Entries taken from a collection:
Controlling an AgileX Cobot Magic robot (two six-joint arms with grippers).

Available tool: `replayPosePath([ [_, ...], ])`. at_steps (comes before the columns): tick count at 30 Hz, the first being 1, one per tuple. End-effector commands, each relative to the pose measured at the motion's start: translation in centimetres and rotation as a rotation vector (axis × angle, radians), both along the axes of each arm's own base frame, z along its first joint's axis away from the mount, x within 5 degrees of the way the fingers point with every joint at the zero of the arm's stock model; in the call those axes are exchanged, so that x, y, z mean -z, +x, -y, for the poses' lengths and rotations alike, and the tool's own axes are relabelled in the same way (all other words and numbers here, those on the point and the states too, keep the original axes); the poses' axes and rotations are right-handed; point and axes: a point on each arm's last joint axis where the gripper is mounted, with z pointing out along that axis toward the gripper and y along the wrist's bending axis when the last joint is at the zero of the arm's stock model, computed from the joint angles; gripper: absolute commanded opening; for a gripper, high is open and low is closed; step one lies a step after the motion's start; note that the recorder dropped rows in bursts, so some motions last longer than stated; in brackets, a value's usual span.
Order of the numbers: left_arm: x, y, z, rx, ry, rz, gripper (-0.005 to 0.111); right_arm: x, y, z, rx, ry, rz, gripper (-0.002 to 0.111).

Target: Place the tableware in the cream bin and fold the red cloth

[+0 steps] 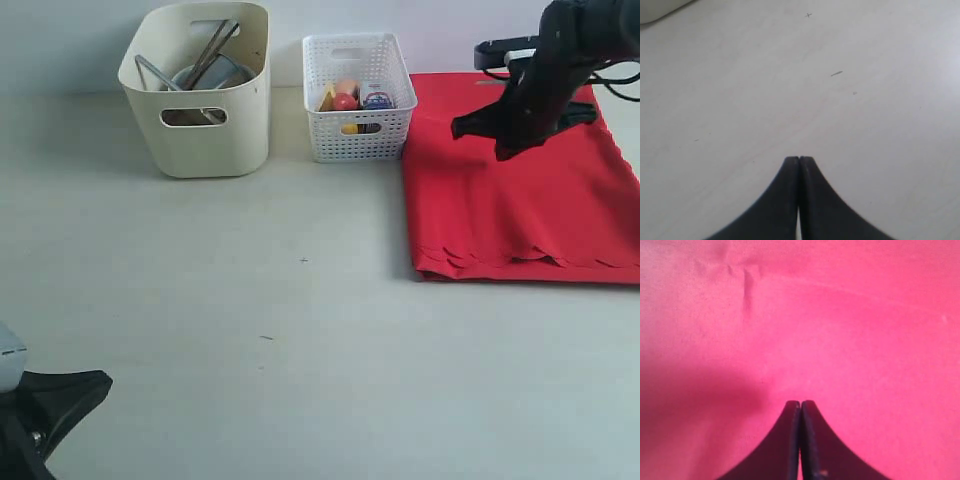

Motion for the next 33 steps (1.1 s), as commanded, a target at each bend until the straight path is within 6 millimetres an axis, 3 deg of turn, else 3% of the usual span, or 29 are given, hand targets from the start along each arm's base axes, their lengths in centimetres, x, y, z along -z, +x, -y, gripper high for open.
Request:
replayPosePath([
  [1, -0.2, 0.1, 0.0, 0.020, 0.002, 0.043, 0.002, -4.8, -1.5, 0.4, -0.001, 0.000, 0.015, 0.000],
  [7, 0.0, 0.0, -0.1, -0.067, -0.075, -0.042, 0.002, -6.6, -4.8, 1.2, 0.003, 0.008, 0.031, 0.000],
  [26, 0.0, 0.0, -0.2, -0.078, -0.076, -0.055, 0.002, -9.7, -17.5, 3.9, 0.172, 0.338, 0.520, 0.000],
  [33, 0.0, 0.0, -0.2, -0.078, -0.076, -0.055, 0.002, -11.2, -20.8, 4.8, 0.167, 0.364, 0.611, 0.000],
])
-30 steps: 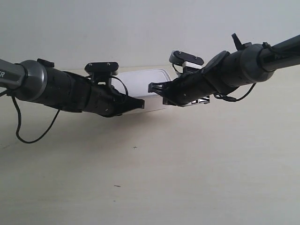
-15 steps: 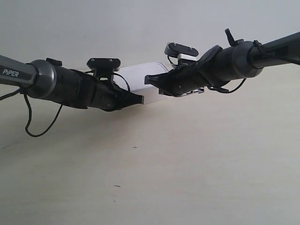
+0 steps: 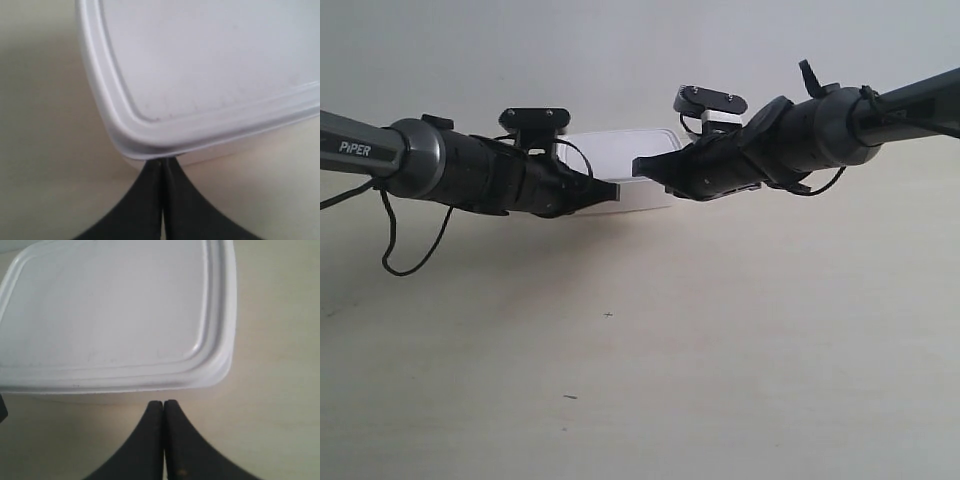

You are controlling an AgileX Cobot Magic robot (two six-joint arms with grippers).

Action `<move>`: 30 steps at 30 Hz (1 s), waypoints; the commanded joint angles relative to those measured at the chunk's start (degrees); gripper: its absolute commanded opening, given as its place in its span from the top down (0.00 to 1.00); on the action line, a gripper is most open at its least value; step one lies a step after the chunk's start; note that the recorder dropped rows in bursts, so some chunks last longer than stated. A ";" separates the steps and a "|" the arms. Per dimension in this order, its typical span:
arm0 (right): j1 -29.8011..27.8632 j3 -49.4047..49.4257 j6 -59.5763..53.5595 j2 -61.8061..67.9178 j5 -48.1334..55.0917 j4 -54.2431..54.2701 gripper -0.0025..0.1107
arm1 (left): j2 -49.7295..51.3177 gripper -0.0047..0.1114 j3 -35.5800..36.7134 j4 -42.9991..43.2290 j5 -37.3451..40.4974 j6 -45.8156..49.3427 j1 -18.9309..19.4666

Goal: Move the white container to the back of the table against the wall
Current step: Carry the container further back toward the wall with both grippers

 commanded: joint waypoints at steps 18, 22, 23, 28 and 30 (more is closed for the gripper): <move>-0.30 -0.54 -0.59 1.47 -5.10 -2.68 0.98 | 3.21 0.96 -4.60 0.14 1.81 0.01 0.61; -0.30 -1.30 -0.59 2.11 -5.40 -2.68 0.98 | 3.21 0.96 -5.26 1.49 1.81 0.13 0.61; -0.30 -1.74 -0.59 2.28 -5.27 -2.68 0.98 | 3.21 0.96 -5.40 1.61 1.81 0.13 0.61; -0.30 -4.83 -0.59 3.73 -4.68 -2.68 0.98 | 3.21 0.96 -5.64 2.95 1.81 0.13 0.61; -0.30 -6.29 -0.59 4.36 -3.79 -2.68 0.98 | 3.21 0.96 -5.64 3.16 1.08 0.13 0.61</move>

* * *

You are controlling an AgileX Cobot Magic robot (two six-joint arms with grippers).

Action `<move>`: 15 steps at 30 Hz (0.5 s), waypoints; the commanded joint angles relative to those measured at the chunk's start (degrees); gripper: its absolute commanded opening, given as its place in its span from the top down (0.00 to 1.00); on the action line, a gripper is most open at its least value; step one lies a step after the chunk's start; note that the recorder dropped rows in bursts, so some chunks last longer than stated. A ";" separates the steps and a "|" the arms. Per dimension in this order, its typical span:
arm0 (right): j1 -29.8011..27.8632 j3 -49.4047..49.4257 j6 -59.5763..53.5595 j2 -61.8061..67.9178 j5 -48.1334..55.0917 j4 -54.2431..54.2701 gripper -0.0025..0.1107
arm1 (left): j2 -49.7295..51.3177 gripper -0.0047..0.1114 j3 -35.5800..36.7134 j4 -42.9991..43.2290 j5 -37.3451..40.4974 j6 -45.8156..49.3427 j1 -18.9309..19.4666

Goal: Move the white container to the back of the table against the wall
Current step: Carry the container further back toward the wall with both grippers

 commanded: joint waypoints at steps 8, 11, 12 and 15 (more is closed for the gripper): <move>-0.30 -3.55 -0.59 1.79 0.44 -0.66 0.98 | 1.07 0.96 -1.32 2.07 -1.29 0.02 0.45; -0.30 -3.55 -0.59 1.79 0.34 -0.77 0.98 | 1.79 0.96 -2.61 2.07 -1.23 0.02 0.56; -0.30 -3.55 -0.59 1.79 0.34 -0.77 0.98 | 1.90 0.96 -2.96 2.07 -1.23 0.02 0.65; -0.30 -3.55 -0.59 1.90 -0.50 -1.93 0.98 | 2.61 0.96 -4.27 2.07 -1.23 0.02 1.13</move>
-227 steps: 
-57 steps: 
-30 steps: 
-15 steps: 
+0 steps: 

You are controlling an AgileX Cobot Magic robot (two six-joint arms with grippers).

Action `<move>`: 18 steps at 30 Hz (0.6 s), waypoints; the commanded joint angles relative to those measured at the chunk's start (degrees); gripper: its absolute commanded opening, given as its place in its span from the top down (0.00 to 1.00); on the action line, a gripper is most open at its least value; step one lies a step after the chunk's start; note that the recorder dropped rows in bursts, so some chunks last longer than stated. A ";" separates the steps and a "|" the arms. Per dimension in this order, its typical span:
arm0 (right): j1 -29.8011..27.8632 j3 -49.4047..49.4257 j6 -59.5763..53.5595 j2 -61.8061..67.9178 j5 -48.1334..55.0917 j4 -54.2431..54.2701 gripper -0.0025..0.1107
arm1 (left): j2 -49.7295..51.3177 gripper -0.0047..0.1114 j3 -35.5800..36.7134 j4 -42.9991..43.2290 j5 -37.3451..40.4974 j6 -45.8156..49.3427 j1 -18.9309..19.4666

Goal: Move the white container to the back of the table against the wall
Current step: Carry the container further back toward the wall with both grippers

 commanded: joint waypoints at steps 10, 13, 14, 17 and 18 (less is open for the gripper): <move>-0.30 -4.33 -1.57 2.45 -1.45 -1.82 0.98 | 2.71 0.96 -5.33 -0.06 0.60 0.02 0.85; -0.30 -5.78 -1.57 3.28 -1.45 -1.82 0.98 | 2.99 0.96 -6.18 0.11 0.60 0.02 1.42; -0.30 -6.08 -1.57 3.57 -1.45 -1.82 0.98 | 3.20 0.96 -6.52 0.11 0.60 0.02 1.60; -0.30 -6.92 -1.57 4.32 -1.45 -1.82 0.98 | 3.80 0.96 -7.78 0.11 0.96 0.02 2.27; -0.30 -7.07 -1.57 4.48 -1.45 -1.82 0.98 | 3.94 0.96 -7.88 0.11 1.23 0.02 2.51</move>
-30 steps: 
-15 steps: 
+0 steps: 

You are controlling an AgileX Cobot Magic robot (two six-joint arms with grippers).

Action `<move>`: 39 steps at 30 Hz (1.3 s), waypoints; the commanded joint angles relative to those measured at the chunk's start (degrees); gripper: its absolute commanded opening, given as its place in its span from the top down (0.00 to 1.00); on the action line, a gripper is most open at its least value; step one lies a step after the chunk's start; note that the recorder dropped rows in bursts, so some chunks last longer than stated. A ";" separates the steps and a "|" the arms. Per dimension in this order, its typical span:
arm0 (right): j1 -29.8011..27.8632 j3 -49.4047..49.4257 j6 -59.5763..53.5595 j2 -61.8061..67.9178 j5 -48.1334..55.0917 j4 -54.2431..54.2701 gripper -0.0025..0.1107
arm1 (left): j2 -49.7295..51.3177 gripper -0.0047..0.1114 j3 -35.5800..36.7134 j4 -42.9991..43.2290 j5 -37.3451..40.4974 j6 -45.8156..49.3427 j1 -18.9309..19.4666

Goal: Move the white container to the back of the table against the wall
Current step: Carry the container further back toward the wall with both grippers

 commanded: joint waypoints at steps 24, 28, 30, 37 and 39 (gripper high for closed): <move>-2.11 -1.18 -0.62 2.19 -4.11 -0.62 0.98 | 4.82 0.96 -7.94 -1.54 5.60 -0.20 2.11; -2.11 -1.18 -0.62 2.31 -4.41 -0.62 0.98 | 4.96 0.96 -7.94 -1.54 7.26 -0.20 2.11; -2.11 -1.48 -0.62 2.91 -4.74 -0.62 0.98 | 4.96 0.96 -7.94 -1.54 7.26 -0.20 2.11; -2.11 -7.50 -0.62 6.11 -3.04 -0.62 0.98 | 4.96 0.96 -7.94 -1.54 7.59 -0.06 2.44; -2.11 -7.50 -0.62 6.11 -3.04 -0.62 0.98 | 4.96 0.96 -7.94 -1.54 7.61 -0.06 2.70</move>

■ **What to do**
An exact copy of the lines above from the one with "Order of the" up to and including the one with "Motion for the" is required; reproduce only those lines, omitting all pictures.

■ **Task answer**
Order of the numbers: left_arm: x, y, z, rx, ry, rz, gripper (-0.005 to 0.111); right_arm: x, y, z, rx, ry, rz, gripper (-0.002 to 0.111).

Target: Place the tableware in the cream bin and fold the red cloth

[+0 steps] 

Motion for the next 33 steps (1.1 s), as commanded, a target at each bend until the straight path is within 6 millimetres an axis, 3 deg of turn, else 3% of the usual span, or 29 are given, hand targets from the start along each arm's base axes, their lengths in centimetres, x, y, z along -z, +x, -y, gripper high for open.

The exercise asks for nothing further.